Because the apps themselves aren’t engaging in any kind of traditionally malicious activity, they skirt the rules that would otherwise make it easy for Google to justify removing them from the Play Market.

In a free market, it’s up to you to decide if the product and its associated service really is worth it.
So even apps that do very little can charge a lot, and hope that you forget to cancel them before your brief trial expires.
Well, we’re now in 2020, and it seems that it’s a case of plus ça change, plus c’est la même chose.
Jagadeesh has revisited the Play Store and found that new fleeceware apps seem to appear whenever old ones get removed, so there are still plenty of “moneytrap apps” waiting to catch out trusting or unsuspecting users.

The numbers beggar belief

Jagadeesh has written an update to his earlier paper and we suggest you read it because some of the facts and figures almost beggar belief.
Would you pay €104.99 to use an emoji keyboard?
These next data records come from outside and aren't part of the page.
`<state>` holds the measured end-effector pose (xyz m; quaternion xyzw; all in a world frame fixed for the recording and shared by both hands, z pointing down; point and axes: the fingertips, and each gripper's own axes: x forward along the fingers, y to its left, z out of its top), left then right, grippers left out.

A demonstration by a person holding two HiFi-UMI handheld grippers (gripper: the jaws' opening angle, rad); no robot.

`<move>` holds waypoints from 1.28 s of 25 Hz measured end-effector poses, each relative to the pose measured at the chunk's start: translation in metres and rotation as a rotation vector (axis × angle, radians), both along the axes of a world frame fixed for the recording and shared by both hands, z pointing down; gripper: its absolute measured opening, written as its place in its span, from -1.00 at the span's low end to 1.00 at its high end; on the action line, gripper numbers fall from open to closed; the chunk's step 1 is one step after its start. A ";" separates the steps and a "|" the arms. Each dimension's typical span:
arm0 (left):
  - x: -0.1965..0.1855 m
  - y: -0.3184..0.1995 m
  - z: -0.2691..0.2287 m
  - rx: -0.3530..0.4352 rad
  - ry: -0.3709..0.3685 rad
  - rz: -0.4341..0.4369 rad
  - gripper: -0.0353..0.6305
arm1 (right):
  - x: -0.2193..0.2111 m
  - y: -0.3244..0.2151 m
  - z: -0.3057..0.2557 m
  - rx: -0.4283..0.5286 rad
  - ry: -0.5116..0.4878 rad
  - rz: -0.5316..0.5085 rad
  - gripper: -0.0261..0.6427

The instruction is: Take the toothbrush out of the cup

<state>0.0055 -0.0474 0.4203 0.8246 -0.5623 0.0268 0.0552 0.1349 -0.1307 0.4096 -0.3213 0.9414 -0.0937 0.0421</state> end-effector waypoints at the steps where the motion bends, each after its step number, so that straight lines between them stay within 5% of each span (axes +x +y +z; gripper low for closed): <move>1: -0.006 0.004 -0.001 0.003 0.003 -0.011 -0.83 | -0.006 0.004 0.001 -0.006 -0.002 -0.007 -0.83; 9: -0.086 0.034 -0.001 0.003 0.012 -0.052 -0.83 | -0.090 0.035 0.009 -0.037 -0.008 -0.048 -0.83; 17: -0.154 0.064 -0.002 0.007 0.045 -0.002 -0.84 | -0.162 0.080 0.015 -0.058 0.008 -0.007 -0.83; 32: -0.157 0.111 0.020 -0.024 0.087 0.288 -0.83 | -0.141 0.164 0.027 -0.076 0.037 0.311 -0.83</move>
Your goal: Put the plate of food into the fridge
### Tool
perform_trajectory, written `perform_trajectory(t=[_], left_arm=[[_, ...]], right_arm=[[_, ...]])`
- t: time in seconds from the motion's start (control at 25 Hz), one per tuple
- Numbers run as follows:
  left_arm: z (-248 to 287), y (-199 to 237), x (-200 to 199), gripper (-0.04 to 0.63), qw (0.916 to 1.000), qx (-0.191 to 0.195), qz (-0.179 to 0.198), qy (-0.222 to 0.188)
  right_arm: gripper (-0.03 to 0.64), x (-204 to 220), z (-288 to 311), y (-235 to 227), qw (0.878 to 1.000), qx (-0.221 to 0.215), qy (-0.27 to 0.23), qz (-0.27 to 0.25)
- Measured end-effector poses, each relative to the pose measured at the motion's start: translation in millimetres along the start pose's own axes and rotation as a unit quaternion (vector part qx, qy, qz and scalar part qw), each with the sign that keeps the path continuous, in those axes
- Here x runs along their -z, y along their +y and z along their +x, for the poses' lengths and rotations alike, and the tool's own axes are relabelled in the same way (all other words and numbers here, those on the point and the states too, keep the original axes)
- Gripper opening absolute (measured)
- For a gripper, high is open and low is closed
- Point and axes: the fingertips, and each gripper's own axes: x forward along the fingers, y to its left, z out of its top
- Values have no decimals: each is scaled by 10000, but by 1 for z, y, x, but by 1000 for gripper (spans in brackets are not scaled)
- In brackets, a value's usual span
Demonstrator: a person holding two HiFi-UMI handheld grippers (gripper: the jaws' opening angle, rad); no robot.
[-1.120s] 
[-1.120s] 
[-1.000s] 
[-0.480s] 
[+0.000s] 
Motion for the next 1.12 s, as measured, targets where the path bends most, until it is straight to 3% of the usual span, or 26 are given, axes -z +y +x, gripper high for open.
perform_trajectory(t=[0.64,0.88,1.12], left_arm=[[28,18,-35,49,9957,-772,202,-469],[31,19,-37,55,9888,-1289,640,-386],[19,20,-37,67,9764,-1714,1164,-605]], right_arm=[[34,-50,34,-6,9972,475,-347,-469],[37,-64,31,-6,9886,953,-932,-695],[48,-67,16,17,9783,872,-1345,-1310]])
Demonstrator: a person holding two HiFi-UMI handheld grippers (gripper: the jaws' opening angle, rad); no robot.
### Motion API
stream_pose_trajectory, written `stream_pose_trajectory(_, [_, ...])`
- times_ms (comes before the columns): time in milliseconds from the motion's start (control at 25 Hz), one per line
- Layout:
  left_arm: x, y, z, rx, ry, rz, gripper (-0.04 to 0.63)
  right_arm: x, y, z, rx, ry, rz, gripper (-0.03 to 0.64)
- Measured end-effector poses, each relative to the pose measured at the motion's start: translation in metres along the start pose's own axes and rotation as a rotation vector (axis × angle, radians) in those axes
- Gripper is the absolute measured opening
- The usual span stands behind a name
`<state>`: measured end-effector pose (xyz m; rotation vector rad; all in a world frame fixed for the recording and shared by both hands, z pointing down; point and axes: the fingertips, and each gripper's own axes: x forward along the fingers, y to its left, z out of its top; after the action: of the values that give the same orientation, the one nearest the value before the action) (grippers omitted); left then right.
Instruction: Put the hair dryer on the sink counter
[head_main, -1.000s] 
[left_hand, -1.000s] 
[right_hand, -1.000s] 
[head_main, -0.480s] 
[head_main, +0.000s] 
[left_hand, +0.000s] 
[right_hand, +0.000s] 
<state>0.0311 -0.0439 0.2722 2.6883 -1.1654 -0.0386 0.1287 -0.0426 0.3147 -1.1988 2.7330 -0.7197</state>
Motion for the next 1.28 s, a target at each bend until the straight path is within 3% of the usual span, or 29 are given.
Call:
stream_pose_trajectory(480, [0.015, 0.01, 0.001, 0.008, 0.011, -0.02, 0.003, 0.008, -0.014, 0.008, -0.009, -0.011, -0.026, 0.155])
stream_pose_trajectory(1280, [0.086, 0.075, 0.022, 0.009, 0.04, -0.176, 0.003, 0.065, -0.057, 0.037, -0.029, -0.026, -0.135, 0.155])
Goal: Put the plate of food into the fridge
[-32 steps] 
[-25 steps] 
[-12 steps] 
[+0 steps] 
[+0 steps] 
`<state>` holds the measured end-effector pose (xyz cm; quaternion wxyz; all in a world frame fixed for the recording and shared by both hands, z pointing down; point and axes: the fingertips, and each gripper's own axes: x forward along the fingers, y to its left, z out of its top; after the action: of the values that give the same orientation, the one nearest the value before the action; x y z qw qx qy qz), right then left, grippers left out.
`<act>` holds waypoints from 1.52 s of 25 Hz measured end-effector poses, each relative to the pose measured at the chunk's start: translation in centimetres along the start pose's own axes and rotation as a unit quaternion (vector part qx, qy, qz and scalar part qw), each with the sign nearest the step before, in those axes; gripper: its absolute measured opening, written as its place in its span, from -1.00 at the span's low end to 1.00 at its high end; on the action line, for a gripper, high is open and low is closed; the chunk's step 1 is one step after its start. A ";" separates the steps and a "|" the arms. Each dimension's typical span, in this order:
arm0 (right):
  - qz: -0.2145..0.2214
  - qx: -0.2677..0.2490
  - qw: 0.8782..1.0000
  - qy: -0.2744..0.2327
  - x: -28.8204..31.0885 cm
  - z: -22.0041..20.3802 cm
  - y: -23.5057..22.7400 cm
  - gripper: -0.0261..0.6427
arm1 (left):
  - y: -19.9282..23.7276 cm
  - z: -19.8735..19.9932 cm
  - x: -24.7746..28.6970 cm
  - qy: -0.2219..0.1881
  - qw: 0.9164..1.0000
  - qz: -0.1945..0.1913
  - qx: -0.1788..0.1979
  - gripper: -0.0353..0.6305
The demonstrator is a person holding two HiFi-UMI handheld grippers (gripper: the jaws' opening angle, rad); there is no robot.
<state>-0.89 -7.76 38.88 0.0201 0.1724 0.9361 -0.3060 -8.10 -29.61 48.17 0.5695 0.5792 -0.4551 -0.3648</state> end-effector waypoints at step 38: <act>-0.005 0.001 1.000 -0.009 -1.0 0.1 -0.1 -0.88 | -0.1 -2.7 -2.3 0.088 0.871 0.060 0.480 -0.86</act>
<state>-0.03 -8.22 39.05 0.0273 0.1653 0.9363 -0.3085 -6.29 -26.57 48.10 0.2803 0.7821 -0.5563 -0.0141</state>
Would you pay €64.99 to use a camera app?
We suspect not, and yet these are examples of two apps that show up with more than 100 million installs each – as Jagadeesh points out, that’s twice as many installs as the staggeringly popular game Call of Duty: Mobile.
Many of these apps also sport a surprisingly high number of 5-star reviews, often with just one or two words such as ‘Perfect’, ‘Great’, ‘Love it’ and ‘Like it’.
For a list of apps, sample screenshots, the charges they’re asking, and some good advice on how not to ge tricked, please read Jagadeesh’s article Fleeceware apps persist on the Play Store.
As we said last time, perhaps this is simply an extreme case of caveat emptor (buyer beware).
But on the app store of the world’s largest mobile operating system maker, we’d like to think that users would never find themselves being charged hundreds of euros for an unremarkable app.

What to do?

Remember:

  • Always read the small print.
  • Subscriptions outlive the app.
  • Subscriptions can’t be ended simply by uninstalling the app.

If in doubt, leave it out!

1 Comment

Unscrupulous. If you feel you must buy a subscription, use a card that you can cut off if necessary. If the product turns out to be fleeceware, then you simply stop the card.